**Goal of the exercise**. Nothing but the lines from the one containing "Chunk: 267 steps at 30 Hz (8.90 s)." to the end of the material should be returned, each exactly as written.

**Data for processing**.

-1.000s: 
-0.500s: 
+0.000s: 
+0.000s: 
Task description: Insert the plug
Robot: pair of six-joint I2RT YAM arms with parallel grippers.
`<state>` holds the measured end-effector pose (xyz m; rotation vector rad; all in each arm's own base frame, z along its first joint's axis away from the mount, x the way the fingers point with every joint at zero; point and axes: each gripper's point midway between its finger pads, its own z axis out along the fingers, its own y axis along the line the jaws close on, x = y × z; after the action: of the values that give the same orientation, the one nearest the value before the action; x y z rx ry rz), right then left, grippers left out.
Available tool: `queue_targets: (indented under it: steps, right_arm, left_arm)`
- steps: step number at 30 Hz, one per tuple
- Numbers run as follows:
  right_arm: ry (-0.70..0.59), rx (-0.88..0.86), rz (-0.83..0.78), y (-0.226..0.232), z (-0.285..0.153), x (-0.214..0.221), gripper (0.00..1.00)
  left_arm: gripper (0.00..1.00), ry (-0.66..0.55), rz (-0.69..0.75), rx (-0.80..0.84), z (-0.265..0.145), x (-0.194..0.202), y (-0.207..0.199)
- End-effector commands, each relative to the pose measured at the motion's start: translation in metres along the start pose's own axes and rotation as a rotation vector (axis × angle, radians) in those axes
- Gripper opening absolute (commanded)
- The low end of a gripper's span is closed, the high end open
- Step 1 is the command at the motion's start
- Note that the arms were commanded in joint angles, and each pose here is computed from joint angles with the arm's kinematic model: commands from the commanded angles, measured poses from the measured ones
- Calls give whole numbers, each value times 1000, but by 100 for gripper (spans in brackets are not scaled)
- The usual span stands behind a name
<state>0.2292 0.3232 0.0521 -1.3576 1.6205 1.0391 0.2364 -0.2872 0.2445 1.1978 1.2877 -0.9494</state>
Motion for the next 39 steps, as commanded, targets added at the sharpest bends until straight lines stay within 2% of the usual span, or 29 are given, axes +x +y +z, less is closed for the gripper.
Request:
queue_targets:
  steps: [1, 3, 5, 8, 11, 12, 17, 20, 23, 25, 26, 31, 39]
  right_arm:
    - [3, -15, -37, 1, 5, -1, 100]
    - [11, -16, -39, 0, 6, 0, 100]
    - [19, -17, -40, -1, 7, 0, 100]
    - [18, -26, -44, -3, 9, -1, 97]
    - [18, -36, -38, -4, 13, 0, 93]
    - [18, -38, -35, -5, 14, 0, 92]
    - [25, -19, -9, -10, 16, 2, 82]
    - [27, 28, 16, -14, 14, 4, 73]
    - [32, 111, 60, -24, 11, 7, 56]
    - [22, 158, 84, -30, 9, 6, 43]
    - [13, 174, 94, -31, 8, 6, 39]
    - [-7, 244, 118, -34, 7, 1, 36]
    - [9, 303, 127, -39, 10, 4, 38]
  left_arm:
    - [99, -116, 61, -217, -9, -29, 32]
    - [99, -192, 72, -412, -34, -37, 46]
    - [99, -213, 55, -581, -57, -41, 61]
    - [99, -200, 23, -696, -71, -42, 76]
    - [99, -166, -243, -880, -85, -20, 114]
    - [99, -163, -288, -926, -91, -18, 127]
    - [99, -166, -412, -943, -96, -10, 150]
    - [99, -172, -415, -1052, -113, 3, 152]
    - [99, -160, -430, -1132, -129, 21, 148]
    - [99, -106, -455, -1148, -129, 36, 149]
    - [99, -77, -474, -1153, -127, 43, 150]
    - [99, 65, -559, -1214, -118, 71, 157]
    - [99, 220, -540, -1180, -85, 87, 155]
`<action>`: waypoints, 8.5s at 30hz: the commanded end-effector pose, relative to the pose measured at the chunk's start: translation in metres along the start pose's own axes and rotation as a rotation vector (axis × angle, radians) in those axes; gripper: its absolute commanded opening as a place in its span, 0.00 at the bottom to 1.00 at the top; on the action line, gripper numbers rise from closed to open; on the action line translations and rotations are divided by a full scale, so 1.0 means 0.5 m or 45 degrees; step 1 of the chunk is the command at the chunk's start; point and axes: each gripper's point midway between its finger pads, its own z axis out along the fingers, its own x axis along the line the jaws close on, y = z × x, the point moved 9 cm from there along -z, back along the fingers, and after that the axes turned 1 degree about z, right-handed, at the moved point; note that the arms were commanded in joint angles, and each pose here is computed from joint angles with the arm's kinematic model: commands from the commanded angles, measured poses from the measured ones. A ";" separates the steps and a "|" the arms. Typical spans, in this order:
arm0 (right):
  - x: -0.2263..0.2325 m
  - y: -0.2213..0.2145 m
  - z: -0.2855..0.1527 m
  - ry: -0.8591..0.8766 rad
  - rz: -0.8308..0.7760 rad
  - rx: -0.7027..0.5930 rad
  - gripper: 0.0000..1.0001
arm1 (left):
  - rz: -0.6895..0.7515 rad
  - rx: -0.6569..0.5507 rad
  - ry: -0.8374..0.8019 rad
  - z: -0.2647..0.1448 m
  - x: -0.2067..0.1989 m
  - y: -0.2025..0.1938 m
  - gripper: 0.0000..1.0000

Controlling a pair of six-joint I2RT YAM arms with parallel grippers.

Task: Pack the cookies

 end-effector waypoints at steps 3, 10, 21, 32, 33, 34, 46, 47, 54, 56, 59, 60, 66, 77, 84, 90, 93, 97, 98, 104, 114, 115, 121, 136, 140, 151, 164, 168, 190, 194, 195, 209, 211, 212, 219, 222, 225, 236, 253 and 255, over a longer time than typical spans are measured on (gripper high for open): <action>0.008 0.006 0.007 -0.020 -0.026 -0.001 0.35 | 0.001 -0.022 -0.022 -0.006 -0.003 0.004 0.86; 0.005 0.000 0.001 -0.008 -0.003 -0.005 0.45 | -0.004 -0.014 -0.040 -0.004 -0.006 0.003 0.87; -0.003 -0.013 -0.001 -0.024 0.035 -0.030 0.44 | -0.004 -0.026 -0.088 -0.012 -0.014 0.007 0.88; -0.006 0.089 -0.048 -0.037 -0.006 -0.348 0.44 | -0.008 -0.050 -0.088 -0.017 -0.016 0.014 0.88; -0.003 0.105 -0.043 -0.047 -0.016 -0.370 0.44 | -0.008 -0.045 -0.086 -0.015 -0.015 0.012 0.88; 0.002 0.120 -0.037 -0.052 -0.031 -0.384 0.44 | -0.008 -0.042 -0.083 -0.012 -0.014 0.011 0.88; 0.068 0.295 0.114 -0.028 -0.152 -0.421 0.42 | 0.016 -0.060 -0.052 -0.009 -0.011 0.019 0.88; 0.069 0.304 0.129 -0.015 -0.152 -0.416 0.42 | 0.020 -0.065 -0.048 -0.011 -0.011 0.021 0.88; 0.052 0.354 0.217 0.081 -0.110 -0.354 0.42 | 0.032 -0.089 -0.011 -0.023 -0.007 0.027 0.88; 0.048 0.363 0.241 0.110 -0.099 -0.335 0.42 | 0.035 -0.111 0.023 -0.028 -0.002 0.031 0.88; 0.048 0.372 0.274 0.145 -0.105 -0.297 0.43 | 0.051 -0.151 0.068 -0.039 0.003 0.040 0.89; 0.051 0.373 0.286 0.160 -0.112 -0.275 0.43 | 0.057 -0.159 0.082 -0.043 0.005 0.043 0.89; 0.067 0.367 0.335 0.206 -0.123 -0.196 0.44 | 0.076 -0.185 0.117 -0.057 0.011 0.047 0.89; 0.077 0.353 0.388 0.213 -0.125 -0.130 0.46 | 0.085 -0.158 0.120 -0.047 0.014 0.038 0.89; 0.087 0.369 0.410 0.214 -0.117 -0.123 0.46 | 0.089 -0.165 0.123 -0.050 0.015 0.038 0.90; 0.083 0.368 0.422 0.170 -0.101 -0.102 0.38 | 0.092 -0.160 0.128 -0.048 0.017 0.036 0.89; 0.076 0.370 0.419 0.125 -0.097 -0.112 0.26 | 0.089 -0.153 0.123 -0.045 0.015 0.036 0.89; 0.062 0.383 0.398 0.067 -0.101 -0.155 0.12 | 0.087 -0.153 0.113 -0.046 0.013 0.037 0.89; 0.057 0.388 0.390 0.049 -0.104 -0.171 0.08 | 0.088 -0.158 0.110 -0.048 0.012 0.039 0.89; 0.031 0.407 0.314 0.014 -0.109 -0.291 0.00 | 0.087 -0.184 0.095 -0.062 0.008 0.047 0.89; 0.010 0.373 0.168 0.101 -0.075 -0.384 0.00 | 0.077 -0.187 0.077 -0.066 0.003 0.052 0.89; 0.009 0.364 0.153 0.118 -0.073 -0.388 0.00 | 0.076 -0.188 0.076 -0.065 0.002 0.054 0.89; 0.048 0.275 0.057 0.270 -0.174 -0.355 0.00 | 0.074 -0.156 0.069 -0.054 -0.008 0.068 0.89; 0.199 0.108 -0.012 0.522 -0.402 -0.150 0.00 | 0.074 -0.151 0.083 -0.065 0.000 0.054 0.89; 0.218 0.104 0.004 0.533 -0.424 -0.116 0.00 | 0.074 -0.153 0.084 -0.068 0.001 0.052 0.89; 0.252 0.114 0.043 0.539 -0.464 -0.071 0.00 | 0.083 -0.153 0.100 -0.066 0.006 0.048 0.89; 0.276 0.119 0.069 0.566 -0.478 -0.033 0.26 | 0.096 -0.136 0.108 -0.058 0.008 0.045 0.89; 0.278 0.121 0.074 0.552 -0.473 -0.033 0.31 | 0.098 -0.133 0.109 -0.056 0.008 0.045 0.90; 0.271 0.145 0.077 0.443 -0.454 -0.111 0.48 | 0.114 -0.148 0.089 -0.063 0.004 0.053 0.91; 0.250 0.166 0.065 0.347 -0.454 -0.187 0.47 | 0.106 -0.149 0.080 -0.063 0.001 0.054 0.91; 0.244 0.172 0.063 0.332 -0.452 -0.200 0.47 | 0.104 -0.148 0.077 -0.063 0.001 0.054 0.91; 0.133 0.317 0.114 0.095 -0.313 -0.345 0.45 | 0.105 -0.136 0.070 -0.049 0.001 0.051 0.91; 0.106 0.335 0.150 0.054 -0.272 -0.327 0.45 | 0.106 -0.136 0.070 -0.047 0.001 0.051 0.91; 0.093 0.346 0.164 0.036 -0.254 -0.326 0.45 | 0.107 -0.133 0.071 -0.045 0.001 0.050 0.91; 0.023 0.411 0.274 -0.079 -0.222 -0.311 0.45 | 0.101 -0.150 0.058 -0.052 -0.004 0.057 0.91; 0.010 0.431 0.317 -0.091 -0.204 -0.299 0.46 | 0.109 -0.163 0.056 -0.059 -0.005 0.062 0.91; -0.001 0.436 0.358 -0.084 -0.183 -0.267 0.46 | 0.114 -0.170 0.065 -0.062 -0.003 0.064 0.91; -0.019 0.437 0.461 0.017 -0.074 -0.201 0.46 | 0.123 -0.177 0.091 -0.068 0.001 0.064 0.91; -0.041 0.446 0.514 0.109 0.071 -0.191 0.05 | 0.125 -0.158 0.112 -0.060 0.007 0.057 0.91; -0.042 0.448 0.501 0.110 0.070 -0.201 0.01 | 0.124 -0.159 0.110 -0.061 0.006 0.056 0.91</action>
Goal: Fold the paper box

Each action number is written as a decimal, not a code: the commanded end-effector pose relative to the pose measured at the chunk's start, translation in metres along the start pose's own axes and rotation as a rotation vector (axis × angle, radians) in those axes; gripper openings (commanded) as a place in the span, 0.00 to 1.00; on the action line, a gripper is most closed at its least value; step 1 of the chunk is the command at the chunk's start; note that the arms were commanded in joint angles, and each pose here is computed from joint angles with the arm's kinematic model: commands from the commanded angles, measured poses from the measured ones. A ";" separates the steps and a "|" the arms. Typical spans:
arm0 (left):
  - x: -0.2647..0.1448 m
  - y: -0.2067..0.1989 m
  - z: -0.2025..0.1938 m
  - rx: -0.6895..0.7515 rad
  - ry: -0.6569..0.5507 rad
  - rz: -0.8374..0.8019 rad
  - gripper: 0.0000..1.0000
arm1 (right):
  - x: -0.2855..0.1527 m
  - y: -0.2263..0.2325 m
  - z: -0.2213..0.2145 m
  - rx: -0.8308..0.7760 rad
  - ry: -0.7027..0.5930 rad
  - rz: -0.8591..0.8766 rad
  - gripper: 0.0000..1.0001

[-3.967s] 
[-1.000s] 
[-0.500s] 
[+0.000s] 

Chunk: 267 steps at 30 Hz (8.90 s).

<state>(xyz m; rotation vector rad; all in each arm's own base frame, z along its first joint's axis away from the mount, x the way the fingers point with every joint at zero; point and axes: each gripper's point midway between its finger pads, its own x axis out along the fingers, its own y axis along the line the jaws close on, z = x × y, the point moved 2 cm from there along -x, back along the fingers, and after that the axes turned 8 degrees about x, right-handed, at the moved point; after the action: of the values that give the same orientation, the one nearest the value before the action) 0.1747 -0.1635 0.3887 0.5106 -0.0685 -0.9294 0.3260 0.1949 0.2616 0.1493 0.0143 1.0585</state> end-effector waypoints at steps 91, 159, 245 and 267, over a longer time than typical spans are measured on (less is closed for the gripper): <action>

**Written reply**.
Chunk: 267 steps at 30 Hz (8.90 s).

<state>(xyz m; rotation vector rad; all in each arm's own base frame, z along its first joint's axis away from the mount, x the way the fingers point with every joint at zero; point and axes: each gripper's point midway between its finger pads, its own x axis out along the fingers, its own y axis along the line the jaws close on, z = x × y, the point moved 2 cm from there along -x, back along the fingers, and after that the axes turned 8 degrees about x, right-handed, at the moved point; after the action: of the values that give the same orientation, the one nearest the value before the action) 0.1747 -0.1635 0.3887 0.5106 -0.0685 -0.9294 0.3260 0.1949 0.2616 0.1493 0.0143 1.0585</state> end-effector waypoints at steps 91, 159, 245 and 267, over a longer time than typical spans are measured on (less is closed for the gripper): <action>

This response contains the complete answer.